START DATASET EXCERPT

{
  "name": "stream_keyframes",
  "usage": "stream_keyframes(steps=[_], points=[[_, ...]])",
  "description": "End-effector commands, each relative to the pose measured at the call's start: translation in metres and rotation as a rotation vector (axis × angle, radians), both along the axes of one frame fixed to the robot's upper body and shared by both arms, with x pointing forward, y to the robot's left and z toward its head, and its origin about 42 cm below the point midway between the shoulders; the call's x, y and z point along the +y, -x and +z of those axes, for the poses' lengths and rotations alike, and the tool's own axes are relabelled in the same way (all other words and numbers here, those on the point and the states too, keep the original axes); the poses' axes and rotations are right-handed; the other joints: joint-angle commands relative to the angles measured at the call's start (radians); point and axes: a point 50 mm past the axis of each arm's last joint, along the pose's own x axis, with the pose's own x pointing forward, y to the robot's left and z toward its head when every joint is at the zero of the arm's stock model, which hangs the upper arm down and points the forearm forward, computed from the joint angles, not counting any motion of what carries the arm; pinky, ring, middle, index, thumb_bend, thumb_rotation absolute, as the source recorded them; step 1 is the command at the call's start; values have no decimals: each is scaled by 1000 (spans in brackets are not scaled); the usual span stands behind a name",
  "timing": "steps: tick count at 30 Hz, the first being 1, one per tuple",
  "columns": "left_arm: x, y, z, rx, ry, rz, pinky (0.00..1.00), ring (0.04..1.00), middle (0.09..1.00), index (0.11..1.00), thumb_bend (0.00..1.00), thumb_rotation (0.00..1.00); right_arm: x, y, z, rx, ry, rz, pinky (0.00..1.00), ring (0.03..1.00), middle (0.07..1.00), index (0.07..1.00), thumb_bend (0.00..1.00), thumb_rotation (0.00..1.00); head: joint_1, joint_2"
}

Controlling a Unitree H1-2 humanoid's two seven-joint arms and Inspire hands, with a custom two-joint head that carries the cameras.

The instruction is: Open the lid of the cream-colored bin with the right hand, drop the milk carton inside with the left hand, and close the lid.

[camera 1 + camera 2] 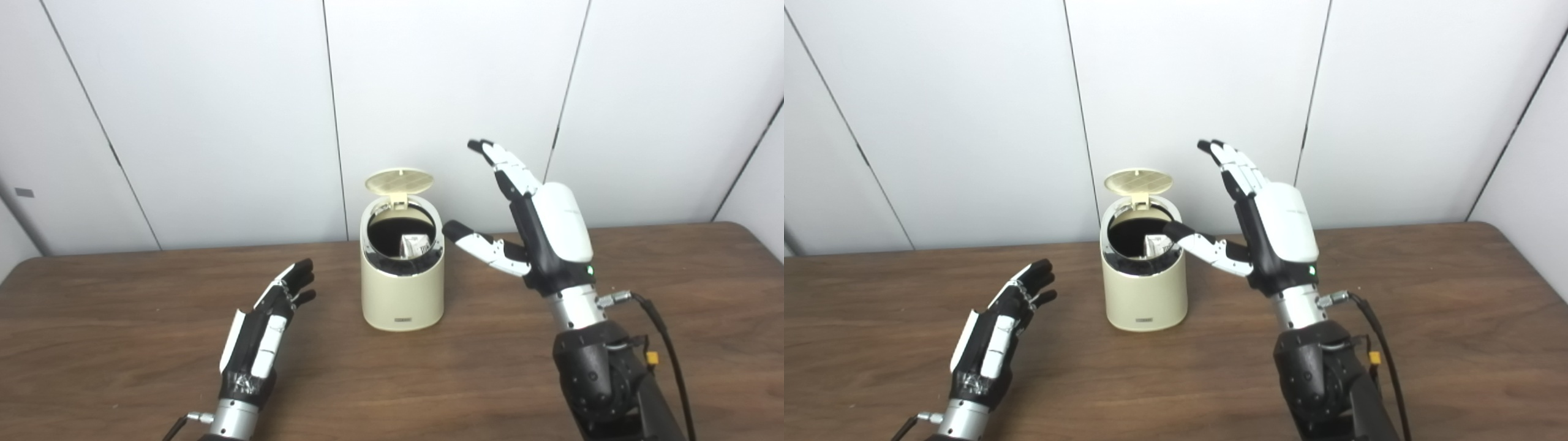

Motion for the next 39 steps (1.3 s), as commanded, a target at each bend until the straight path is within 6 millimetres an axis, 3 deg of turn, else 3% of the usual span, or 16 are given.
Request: stream_keyframes(steps=[1, 5, 10, 20, 28, 39], points=[[-1, -6, 12, -48, -16, -5, 854, 894, 909, 905, 671, 880, 4, 0, 33, -61, 47, 9, 809, 955, 959, 939, 645, 970, 0, 1], [-3, -7, 10, -49, -15, 2, 856, 893, 911, 908, 666, 886, 6, -5, 55, -35, 130, -1, 876, 996, 979, 956, 657, 960, -2, 3], [-5, -5, 7, -39, -5, 15, 855, 890, 908, 907, 642, 886, 5, -18, 76, 11, 188, -2, 900, 1000, 944, 925, 768, 996, 0, 7], [-2, -1, 7, -27, 6, 37, 830, 881, 902, 901, 671, 888, 15, -26, 100, 38, 276, 21, 911, 961, 860, 848, 765, 951, 9, 13], [2, -2, 10, -22, 32, 70, 833, 876, 882, 884, 716, 854, 28, -39, 102, 181, 363, 54, 889, 944, 860, 846, 806, 955, 19, 11], [-2, 0, 13, -30, 30, 74, 835, 868, 875, 878, 701, 852, 32, -52, 87, 256, 422, 39, 892, 927, 856, 835, 771, 937, 27, 10]])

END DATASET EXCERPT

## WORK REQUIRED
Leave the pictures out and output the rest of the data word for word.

## EXPECTED ANSWER
{
  "name": "stream_keyframes",
  "usage": "stream_keyframes(steps=[_], points=[[_, ...]])",
  "description": "End-effector commands, each relative to the pose measured at the call's start: translation in metres and rotation as a rotation vector (axis × angle, radians), both along the axes of one frame fixed to the robot's upper body and shared by both arms, with x pointing forward, y to the robot's left and z toward its head, and its origin about 42 cm below the point midway between the shoulders; the call's x, y and z point along the +y, -x and +z of those axes, for the poses' lengths and rotations alike, and the tool's own axes are relabelled in the same way (all other words and numbers here, those on the point and the states too, keep the original axes); the poses' axes and rotations are right-handed; the other joints: joint-angle commands relative to the angles measured at the call's start (radians); point and axes: a point 50 mm past the axis of each arm's last joint, along the pose's own x axis, with the pose's own x pointing forward, y to the robot's left and z toward its head when every joint is at the zero of the arm's stock model, which hangs the upper arm down and points the forearm forward, computed from the joint angles, not counting any motion of what carries the arm; pinky, ring, middle, index, thumb_bend, thumb_rotation absolute, as the source recorded them; step 1 is the command at the call's start; values have no decimals: each is scaled by 1000 (spans in brackets are not scaled); the usual span stands behind a name",
  "timing": "steps: tick count at 30 Hz, the first being 1, one per tuple",
  "columns": "left_arm: x, y, z, rx, ry, rz, pinky (0.00..1.00), ring (0.04..1.00), middle (0.09..1.00), index (0.11..1.00), thumb_bend (0.00..1.00), thumb_rotation (0.00..1.00); right_arm: x, y, z, rx, ry, rz, pinky (0.00..1.00), ring (0.03..1.00), middle (0.07..1.00), index (0.07..1.00), thumb_bend (0.00..1.00), thumb_rotation (0.00..1.00); head: joint_1, joint_2"
}

Controlling a Unitree H1-2 humanoid's two seven-joint arms and Inspire hands, with a custom two-joint head that carries the cameras.

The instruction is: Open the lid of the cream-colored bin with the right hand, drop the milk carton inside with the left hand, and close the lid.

[camera 1 + camera 2] 

Motion for the next 39 steps (1.3 s), as commanded, a target at each bend until the straight path is within 6 millimetres an axis, 3 deg of turn, else 3% of the usual span, or 16 are given.
Request: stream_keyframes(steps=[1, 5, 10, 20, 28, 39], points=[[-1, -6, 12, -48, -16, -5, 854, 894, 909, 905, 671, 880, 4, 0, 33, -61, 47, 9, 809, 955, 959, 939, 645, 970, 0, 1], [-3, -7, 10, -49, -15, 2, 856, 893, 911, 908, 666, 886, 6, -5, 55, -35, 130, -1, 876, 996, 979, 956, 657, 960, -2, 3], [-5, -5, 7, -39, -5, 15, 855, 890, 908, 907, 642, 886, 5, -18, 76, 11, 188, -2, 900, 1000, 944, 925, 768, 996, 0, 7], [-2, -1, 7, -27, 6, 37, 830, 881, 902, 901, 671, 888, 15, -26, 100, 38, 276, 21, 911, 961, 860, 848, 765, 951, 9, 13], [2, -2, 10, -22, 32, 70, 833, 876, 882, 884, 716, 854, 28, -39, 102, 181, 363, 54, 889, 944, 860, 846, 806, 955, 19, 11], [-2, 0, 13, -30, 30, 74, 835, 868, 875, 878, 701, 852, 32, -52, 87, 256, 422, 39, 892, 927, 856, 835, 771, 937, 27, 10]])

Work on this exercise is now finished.